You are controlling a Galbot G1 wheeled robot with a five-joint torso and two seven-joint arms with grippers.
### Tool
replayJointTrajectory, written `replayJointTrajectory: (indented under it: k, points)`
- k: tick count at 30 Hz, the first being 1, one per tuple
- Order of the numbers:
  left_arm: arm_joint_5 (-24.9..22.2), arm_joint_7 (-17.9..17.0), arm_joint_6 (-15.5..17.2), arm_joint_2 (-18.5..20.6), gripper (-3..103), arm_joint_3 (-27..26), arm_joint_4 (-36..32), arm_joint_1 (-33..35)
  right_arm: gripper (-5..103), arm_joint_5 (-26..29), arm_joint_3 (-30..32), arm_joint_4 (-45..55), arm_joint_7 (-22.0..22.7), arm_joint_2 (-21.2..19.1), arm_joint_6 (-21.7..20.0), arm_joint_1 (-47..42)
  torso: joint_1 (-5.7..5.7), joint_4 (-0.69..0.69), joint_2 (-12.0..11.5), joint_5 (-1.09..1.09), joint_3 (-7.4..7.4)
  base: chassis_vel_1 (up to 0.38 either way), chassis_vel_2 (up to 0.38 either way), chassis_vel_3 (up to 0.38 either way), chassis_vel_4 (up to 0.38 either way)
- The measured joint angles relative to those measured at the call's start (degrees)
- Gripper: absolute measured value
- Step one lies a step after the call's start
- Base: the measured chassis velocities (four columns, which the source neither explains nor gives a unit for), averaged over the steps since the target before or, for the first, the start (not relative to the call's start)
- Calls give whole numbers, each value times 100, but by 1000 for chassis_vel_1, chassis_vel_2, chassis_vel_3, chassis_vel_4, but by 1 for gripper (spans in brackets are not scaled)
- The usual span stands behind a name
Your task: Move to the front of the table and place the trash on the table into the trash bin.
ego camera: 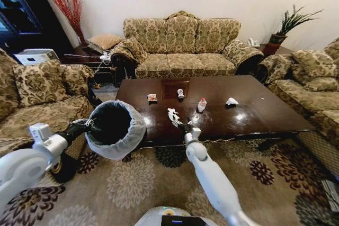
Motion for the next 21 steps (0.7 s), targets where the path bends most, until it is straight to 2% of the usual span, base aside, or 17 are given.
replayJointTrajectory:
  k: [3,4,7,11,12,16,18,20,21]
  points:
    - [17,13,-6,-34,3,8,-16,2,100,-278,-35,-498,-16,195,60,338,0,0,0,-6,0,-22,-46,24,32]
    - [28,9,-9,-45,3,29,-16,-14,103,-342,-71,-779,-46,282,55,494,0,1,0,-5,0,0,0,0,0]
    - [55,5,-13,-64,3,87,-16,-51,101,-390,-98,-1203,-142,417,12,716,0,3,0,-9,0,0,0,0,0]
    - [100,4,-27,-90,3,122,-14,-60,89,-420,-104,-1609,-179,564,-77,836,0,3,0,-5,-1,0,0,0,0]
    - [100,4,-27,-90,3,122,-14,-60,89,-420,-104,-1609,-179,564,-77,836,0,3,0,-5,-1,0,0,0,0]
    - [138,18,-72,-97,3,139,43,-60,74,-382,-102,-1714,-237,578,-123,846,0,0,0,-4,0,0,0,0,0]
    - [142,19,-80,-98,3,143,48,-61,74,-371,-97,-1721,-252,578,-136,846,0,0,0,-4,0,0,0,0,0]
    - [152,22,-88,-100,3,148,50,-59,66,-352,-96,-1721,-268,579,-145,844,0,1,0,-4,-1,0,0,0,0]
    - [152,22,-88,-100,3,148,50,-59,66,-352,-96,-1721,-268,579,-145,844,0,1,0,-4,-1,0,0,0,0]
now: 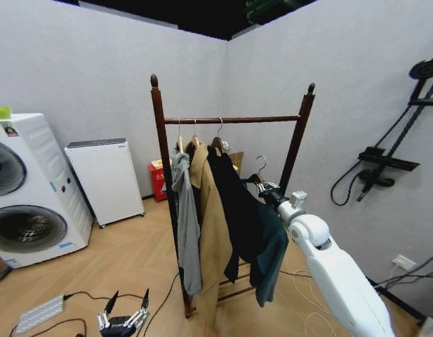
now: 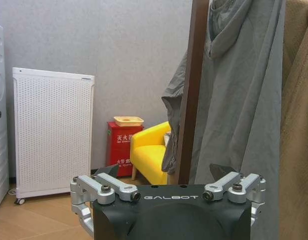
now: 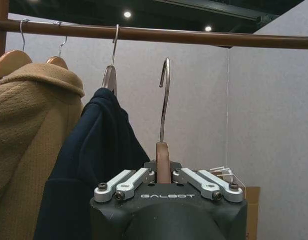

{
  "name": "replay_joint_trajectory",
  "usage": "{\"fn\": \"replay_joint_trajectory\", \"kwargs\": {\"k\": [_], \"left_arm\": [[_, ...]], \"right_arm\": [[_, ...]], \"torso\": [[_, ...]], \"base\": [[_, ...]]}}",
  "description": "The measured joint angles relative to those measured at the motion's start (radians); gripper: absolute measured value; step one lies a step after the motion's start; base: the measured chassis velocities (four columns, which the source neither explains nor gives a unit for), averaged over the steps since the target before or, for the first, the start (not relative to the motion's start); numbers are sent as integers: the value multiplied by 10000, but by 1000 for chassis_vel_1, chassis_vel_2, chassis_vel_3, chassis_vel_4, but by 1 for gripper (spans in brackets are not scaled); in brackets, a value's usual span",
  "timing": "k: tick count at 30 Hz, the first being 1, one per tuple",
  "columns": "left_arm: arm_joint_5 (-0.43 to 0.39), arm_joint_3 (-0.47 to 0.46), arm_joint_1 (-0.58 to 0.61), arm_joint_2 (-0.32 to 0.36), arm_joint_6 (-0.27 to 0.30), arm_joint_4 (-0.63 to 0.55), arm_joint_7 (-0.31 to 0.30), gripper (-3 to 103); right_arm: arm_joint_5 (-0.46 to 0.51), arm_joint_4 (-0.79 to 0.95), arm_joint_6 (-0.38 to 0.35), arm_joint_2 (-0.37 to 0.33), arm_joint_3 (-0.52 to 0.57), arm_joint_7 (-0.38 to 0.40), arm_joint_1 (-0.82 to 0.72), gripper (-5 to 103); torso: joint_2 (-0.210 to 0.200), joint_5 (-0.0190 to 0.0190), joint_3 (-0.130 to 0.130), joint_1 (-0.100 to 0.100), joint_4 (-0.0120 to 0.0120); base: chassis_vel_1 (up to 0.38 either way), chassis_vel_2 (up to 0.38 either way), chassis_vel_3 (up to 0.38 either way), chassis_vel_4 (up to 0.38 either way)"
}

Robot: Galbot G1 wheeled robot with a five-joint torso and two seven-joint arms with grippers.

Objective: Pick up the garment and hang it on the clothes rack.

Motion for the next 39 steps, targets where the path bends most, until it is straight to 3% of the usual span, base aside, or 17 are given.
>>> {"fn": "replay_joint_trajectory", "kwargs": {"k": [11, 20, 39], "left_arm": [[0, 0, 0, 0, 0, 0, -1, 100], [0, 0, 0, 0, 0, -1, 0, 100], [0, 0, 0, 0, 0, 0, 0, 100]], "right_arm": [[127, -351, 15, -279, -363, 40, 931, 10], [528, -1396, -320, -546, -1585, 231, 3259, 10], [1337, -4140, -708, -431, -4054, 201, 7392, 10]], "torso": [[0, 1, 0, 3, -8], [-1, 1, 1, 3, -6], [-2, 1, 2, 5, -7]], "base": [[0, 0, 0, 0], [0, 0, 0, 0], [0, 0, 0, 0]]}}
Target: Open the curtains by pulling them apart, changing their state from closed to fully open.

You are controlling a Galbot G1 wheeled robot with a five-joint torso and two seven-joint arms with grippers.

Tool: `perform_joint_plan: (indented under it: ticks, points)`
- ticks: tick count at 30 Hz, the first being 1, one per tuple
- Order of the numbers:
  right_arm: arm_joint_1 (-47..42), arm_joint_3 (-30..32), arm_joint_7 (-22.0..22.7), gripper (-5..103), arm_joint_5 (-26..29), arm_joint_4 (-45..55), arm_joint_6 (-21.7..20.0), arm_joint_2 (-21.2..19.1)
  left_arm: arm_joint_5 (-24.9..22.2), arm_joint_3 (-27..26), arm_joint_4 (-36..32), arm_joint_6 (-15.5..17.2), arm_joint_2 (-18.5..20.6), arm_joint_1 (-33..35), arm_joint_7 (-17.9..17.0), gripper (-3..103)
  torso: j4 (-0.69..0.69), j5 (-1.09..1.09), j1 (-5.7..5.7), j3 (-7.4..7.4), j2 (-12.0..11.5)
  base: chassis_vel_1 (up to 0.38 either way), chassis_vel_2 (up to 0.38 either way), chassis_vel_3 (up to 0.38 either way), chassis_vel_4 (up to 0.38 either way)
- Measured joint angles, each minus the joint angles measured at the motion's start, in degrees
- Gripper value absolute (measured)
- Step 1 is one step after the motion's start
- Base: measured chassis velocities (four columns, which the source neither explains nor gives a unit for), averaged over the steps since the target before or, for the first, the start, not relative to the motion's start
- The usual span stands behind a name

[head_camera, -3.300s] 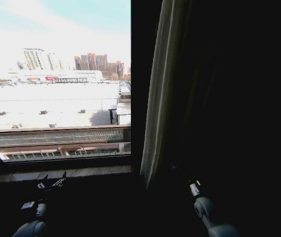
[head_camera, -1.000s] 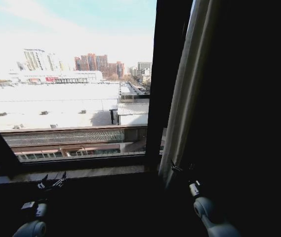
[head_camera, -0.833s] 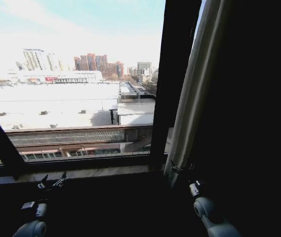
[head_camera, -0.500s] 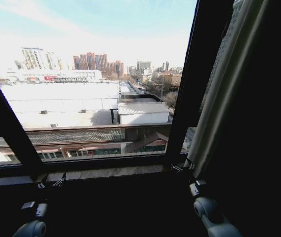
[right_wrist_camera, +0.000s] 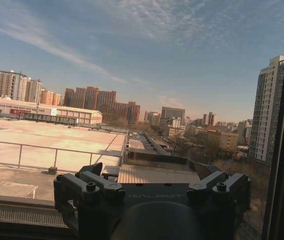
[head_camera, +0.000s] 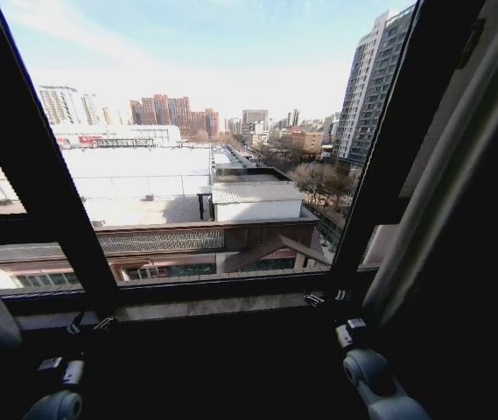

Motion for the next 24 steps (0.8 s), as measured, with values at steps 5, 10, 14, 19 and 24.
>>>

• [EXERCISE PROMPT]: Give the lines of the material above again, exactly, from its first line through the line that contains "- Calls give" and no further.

• [YOUR RESPONSE]:
You are controlling a Galbot G1 wheeled robot with a five-joint torso and two seven-joint arms with grippers.
### Tool
replayJointTrajectory, written `replayJointTrajectory: (indented under it: k, points)`
- k: tick count at 30 Hz, the first being 1, one per tuple
- Order of the numbers:
  left_arm: arm_joint_5 (-24.9..22.2), arm_joint_7 (-17.9..17.0), arm_joint_6 (-15.5..17.2), arm_joint_2 (-18.5..20.6), gripper (-3..103), arm_joint_3 (-27..26), arm_joint_4 (-36..32), arm_joint_1 (-33..35)
  right_arm: gripper (-5..103), arm_joint_5 (-26..29), arm_joint_3 (-30..32), arm_joint_4 (-45..55), arm_joint_7 (-22.0..22.7), arm_joint_2 (-21.2..19.1), arm_joint_6 (-21.7..20.0), arm_joint_1 (-47..42)
  torso: joint_1 (-5.7..5.7), joint_4 (-0.69..0.69), joint_2 (-12.0..11.5), joint_5 (-1.09..1.09), joint_3 (-7.4..7.4)
  base: chassis_vel_1 (up to 0.38 either way), chassis_vel_2 (up to 0.38 either way), chassis_vel_3 (up to 0.38 either way), chassis_vel_4 (up to 0.38 either way)
- The measured joint angles relative to those measured at the call's start (degrees)
- Gripper: absolute measured value
- Step one lies a step after the call's start
- Base: the measured chassis velocities (four columns, which the source neither explains nor gives a unit for), averaged over the steps since the target before or, for the first, the start (not relative to the call's start)
- Calls give whole numbers, each value times 100, but by 1000 for chassis_vel_1, chassis_vel_2, chassis_vel_3, chassis_vel_4, but by 1 for gripper (spans in brackets are not scaled)

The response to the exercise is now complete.